But, nonetheless, The D.O.C., the man behind “It’s Funky Enough” among other classics, holds — and deserves — that distinction, regardless of how content he’s been to stay quiet in recent years.
Which makes this new two–part interview with the man born Tracy Lynn Curry posted to HipHopDx.com today all the more interesting a read.

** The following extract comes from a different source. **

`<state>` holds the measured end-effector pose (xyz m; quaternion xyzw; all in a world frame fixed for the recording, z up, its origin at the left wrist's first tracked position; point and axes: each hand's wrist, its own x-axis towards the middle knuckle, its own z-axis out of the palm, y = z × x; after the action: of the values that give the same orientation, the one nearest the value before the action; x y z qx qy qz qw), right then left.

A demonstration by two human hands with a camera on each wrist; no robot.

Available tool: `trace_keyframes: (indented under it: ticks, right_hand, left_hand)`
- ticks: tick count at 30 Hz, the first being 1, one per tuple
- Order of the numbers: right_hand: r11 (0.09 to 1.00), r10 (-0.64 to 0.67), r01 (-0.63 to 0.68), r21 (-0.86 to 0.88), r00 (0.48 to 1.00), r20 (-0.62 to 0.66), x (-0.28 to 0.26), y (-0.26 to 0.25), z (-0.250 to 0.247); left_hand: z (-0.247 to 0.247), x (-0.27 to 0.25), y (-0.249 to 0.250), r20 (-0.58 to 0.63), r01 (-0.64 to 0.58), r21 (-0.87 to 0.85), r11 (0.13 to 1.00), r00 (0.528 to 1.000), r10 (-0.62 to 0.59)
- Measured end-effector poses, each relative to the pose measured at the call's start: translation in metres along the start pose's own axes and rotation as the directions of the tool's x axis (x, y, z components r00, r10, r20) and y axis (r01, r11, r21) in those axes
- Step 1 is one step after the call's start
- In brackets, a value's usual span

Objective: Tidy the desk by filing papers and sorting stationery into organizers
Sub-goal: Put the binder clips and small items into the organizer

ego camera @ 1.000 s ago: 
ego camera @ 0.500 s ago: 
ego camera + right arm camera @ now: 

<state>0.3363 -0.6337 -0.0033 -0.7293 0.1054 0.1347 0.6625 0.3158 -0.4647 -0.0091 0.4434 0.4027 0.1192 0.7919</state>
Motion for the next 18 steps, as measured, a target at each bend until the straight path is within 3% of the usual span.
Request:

In the piece, in which the rapper also reveals that he’s working on a documentary about Death Row Records’ early years, the D.O.C. talks candidly about Death Row (a name, he contends, he came up with, although he originally hoped to call it “Def Row” as a shout-out to Russell Simmons’ East Coast label, Def Jam), as well as some background to his current relationship with Dre and his thoughts on Dre’s way-too-long-in-the-making Detox. Read the piece here — or just skip to the jump for some choice excerpts.
On his role with the inception of Death Row:
“You couldn’t have had N.W.A. like you had N.W.A.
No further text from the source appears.